▼

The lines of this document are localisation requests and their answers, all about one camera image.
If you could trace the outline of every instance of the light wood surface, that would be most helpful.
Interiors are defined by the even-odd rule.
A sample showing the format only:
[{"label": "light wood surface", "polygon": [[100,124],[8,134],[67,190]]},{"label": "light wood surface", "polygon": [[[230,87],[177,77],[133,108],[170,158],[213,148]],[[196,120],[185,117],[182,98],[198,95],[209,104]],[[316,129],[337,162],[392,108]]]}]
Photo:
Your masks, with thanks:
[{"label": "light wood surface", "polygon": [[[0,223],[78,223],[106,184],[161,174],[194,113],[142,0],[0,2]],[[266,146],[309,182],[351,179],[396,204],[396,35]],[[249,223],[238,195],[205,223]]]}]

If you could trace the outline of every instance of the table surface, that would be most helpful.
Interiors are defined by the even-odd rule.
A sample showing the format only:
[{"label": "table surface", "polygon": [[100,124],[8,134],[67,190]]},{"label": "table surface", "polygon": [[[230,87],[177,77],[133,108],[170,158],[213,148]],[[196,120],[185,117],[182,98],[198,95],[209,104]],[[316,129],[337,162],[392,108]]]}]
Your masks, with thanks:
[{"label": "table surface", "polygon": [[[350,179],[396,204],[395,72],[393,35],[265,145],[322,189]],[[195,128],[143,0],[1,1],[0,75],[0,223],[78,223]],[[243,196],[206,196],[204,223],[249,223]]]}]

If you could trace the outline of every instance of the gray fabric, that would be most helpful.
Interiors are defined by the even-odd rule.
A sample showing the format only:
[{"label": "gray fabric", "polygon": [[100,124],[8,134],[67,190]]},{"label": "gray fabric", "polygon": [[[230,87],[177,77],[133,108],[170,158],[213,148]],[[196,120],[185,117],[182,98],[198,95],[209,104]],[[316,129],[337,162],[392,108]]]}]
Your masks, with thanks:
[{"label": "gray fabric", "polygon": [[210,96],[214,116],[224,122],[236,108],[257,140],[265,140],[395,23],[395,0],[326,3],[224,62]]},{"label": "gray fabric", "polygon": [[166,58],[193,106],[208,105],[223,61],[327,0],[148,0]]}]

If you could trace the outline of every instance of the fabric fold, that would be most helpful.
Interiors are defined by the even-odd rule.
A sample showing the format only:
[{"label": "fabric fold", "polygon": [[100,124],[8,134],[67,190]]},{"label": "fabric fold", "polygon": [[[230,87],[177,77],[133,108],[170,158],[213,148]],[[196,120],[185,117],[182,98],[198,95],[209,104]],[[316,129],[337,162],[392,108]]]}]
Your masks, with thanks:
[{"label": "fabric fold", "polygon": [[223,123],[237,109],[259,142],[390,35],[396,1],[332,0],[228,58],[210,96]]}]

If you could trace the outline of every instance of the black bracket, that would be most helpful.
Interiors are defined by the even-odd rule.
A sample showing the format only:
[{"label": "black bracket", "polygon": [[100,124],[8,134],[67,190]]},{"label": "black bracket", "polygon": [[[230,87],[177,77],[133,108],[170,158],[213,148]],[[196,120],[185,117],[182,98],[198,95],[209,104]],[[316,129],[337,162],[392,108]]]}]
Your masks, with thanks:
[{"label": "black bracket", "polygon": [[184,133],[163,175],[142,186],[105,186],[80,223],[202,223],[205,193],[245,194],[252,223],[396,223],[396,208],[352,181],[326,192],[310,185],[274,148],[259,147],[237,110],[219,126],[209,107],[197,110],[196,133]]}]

▲
▼

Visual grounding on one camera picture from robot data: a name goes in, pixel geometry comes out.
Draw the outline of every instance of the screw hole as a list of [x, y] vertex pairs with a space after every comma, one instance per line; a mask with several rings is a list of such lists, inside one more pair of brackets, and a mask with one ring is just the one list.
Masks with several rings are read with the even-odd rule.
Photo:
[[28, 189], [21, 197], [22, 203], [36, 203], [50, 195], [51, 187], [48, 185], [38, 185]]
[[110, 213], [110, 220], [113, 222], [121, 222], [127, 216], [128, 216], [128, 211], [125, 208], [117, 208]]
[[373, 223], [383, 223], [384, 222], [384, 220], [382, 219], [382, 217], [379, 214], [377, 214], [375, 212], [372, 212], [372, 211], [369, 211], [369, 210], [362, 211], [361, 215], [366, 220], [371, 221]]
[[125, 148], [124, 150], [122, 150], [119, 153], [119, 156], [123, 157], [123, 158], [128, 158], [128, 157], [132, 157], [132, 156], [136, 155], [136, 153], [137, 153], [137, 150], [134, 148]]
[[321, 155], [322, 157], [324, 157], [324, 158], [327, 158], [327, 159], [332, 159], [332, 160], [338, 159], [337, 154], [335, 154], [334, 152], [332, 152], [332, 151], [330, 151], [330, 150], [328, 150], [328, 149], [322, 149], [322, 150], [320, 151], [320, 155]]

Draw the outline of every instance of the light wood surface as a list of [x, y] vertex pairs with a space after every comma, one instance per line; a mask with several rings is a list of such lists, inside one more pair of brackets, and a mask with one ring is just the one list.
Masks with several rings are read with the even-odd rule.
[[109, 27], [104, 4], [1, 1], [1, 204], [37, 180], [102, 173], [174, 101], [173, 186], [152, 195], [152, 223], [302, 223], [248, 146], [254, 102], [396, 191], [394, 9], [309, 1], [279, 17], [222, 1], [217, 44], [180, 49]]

▲

Copy the lines of the data above exactly as written, beginning with the line containing "Visual grounding on" and ending with the line containing "Draw the outline of every instance of the light", and leave out all other lines.

• REPLY TO THE EXERCISE:
Visual grounding on one camera picture from robot data: a name goes in, pixel geometry comes out.
Draw the outline of every instance of the screw hole as a list of [x, y] vertex pairs with a space after every comma, one instance per line; a mask with several rings is a list of such lists, inside one more pair of brackets, and a mask with one ring is just the one list.
Masks with several rings are read with the even-odd rule.
Photo:
[[28, 189], [21, 197], [22, 203], [36, 203], [50, 195], [51, 187], [48, 185], [38, 185]]
[[110, 213], [110, 220], [113, 222], [121, 222], [127, 216], [128, 216], [128, 211], [125, 208], [117, 208]]
[[373, 223], [383, 223], [384, 222], [384, 220], [382, 219], [382, 217], [379, 214], [377, 214], [375, 212], [372, 212], [372, 211], [369, 211], [369, 210], [362, 211], [361, 215], [366, 220], [371, 221]]
[[125, 148], [124, 150], [122, 150], [119, 153], [119, 156], [123, 157], [123, 158], [128, 158], [128, 157], [132, 157], [132, 156], [136, 155], [136, 153], [137, 153], [137, 150], [134, 148]]
[[321, 155], [322, 157], [324, 157], [324, 158], [327, 158], [327, 159], [332, 159], [332, 160], [338, 159], [337, 154], [335, 154], [334, 152], [332, 152], [332, 151], [330, 151], [330, 150], [328, 150], [328, 149], [322, 149], [322, 150], [320, 151], [320, 155]]

Draw the outline of every instance of the light wood surface as a list of [x, y] vertex pairs with a space after every comma, one instance per line; a mask with several rings is a list of such lists, inside one more pair of brackets, and a mask with one ring is just the one list.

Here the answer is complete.